>>>>>

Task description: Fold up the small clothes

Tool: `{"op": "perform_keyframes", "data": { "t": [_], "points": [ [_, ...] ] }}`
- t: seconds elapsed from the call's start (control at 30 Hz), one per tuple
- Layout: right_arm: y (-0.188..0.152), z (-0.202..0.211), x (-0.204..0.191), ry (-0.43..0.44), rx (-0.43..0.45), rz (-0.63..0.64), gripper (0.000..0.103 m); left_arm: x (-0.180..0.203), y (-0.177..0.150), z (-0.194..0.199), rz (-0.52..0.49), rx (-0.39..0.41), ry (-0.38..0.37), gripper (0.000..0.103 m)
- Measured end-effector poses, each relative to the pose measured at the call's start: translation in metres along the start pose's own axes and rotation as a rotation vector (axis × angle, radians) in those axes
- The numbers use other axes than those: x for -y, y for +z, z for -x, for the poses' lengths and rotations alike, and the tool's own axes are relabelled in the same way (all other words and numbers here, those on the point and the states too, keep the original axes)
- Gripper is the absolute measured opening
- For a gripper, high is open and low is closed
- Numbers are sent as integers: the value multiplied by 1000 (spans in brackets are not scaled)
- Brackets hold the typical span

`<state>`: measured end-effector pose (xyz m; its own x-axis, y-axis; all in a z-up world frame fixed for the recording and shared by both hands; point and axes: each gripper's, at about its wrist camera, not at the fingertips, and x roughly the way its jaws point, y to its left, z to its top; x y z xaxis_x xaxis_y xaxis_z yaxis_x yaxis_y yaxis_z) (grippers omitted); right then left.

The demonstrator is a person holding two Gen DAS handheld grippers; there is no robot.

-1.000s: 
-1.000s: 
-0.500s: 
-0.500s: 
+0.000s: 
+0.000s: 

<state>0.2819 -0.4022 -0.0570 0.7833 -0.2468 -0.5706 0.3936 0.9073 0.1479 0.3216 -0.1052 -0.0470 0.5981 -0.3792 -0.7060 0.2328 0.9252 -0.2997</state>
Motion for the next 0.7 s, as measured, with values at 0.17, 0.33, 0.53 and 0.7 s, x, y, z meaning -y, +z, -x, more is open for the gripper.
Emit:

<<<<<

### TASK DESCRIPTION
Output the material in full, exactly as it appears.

### WRITTEN REPLY
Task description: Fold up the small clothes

Tool: `{"op": "perform_keyframes", "data": { "t": [_], "points": [ [_, ...] ] }}`
- t: seconds elapsed from the call's start (control at 30 Hz), one per tuple
- Layout: right_arm: y (-0.188..0.152), z (-0.202..0.211), x (-0.204..0.191), ry (-0.43..0.44), rx (-0.43..0.45), rz (-0.63..0.64), gripper (0.000..0.103 m); left_arm: x (-0.180..0.203), y (-0.177..0.150), z (-0.194..0.199), rz (-0.52..0.49), rx (-0.39..0.41), ry (-0.38..0.37), gripper (0.000..0.103 m)
- Measured end-effector poses, each relative to the pose measured at the call's start: translation in metres along the start pose's own axes and rotation as a rotation vector (axis × angle, radians) in those axes
- The numbers use other axes than those: x for -y, y for +z, z for -x, for the poses' lengths and rotations alike, and the tool's own axes are relabelled in the same way (all other words and numbers here, those on the point and the states too, keep the original axes)
- Gripper is the absolute measured opening
- For a gripper, high is open and low is closed
- Numbers are sent as integers: the value multiplied by 1000 (spans in brackets are not scaled)
- Brackets hold the typical span

`<state>`: measured end-effector pose (xyz m; its own x-axis, y-axis; all in a z-up world frame fixed for the recording and shared by both hands; point and axes: each gripper's, at about its wrist camera, not at the fingertips, and x roughly the way its jaws point, y to its left, z to its top; x y z xaxis_x xaxis_y xaxis_z yaxis_x yaxis_y yaxis_z) (grippers omitted); right then left.

The demonstrator is a person holding two Gen DAS handheld grippers; there is no robot.

-1.000s: 
-1.000s: 
-0.500s: 
-0.500s: 
+0.000s: 
+0.000s: 

<state>0.2819 -0.4022 -0.0570 0.7833 -0.2468 -0.5706 0.3936 0.9073 0.1479 0.3216 -0.1052 -0.0470 0.5981 -0.3792 -0.7060 0.2328 0.9252 -0.2997</state>
Motion for the next 0.7 s, as measured, with values at 0.17, 0.33, 0.53 and 0.7 s, x, y, z meaning -y, +z, -x, more is open for the gripper.
Emit:

The exercise is now done.